__Task prompt__: As soon as the line containing "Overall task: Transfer" appears in the material below, start returning lines exactly, and end with the line containing "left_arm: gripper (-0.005".

━━ Data under study

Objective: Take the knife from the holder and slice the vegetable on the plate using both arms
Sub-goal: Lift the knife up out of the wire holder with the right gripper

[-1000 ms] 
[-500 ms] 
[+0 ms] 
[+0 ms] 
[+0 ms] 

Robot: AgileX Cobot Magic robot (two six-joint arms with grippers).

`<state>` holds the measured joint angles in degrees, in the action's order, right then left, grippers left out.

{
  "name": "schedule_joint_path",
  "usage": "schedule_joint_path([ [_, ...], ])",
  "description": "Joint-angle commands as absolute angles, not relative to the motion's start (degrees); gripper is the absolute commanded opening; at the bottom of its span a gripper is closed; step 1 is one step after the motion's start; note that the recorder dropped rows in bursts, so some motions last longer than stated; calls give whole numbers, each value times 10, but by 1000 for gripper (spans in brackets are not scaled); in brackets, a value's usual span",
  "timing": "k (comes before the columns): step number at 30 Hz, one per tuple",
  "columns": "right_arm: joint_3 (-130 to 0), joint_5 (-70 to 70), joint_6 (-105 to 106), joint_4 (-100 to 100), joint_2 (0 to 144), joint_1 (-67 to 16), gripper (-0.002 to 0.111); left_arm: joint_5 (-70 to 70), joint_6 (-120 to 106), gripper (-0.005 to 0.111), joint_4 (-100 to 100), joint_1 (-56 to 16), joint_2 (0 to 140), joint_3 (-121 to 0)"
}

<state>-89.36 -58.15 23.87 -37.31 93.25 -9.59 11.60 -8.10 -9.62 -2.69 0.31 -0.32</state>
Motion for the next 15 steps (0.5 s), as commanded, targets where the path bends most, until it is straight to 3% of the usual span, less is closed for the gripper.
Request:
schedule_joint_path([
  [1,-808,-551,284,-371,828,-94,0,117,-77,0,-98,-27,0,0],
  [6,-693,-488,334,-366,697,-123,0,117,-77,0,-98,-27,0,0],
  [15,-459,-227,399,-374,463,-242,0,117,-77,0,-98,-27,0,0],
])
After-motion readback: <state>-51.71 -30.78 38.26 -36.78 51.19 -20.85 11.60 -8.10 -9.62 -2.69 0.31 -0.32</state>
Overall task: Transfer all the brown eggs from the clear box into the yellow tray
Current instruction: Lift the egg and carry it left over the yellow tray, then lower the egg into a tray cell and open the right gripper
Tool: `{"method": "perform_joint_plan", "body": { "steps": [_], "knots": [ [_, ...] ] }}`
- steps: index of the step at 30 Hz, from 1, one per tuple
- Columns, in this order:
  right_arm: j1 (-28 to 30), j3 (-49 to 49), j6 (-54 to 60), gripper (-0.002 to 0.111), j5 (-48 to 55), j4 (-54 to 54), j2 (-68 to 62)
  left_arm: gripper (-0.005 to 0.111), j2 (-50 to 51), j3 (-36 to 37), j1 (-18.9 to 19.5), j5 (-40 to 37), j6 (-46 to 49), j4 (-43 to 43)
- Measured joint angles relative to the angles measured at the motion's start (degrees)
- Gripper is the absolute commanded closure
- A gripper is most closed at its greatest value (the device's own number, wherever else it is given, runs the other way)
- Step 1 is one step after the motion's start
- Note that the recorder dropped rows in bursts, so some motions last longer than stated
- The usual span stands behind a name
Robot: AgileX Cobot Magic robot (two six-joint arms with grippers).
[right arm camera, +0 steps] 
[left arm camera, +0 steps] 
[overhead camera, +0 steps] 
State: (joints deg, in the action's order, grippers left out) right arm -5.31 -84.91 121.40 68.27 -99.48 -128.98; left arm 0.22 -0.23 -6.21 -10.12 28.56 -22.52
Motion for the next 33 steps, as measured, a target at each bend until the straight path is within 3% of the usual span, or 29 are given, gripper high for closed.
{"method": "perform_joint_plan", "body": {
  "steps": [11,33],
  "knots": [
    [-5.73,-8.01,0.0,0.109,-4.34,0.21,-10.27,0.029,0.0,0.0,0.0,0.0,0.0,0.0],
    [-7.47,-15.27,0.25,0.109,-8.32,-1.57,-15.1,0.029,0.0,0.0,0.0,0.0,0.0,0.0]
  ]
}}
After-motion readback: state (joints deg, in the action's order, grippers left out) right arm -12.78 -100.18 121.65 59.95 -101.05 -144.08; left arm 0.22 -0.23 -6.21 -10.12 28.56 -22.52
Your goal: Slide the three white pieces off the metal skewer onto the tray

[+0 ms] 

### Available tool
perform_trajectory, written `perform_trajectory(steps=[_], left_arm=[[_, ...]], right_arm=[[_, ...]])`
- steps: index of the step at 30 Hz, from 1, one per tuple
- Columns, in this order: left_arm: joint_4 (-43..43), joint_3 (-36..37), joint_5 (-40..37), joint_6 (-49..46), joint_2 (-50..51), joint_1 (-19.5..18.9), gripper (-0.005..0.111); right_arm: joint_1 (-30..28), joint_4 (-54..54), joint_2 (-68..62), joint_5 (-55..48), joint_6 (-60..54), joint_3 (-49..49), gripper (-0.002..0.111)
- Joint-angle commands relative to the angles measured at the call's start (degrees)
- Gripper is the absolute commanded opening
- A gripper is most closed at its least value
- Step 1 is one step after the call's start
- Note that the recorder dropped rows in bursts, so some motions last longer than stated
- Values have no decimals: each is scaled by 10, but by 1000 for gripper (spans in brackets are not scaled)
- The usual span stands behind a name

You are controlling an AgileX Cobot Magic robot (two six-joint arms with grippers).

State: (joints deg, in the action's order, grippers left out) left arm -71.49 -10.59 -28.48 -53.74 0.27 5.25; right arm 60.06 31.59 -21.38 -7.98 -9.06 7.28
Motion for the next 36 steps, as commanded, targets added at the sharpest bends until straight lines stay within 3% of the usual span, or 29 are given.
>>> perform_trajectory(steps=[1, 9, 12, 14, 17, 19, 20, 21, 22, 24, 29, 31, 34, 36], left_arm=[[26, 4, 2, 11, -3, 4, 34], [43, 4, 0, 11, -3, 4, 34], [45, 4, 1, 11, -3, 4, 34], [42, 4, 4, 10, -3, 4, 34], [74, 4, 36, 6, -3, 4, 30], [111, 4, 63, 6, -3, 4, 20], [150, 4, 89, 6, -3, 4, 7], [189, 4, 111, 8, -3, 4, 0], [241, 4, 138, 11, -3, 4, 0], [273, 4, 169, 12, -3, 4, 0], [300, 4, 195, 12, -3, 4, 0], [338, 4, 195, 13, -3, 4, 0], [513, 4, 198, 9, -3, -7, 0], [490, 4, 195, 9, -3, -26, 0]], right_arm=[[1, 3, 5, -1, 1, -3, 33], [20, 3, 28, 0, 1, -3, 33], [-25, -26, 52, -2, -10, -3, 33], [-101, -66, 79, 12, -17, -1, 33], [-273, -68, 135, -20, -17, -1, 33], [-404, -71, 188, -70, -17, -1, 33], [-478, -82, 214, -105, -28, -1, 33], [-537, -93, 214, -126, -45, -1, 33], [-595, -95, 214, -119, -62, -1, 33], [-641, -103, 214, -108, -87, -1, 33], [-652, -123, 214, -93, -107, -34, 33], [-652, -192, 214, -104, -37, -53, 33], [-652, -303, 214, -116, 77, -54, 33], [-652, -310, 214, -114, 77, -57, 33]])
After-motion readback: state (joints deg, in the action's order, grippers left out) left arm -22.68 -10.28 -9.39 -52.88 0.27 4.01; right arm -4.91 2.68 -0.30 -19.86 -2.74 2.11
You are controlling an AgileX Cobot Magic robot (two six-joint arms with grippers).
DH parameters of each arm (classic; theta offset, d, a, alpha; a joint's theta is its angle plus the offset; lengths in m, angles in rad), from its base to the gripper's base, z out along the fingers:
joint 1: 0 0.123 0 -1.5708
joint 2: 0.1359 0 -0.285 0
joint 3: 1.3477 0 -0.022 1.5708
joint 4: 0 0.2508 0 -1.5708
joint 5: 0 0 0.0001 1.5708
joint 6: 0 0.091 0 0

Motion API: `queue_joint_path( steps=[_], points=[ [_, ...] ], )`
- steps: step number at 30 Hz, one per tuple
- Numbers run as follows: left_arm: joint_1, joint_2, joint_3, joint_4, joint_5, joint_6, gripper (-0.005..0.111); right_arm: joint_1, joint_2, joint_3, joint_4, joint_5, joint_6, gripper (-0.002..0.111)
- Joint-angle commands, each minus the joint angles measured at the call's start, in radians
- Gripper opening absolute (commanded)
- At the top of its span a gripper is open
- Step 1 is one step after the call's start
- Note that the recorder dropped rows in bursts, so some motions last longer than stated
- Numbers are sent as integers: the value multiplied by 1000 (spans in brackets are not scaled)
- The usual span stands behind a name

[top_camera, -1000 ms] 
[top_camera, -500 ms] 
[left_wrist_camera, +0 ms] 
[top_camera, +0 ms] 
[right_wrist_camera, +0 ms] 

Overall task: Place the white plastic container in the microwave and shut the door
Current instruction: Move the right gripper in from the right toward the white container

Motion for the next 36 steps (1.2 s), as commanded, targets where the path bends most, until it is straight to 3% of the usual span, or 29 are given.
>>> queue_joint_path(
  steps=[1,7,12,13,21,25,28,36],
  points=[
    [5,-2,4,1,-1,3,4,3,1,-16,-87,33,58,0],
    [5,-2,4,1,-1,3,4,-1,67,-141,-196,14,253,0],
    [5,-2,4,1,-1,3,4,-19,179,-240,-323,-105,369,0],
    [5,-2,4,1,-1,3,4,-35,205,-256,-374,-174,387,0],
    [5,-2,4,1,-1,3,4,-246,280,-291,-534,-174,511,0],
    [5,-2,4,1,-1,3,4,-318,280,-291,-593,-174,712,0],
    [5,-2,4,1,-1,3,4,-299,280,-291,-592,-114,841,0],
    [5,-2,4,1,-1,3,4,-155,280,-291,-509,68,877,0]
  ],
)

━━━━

__Completed exercise__:
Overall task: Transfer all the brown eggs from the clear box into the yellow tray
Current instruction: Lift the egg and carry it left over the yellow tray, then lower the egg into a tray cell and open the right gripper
Tool: `{"method": "perform_joint_plan", "body": { "steps": [_], "knots": [ [_, ...] ] }}`
- steps: index of the step at 30 Hz, from 1, one per tuple
- Columns, in this order:
  right_arm: j1 (-28 to 30), j3 (-49 to 49), j6 (-54 to 60), gripper (-0.002 to 0.111), j5 (-48 to 55), j4 (-54 to 54), j2 (-68 to 62)
  left_arm: gripper (-0.005 to 0.111), j2 (-50 to 51), j3 (-36 to 37), j1 (-18.9 to 19.5), j5 (-40 to 37), j6 (-46 to 49), j4 (-43 to 43)

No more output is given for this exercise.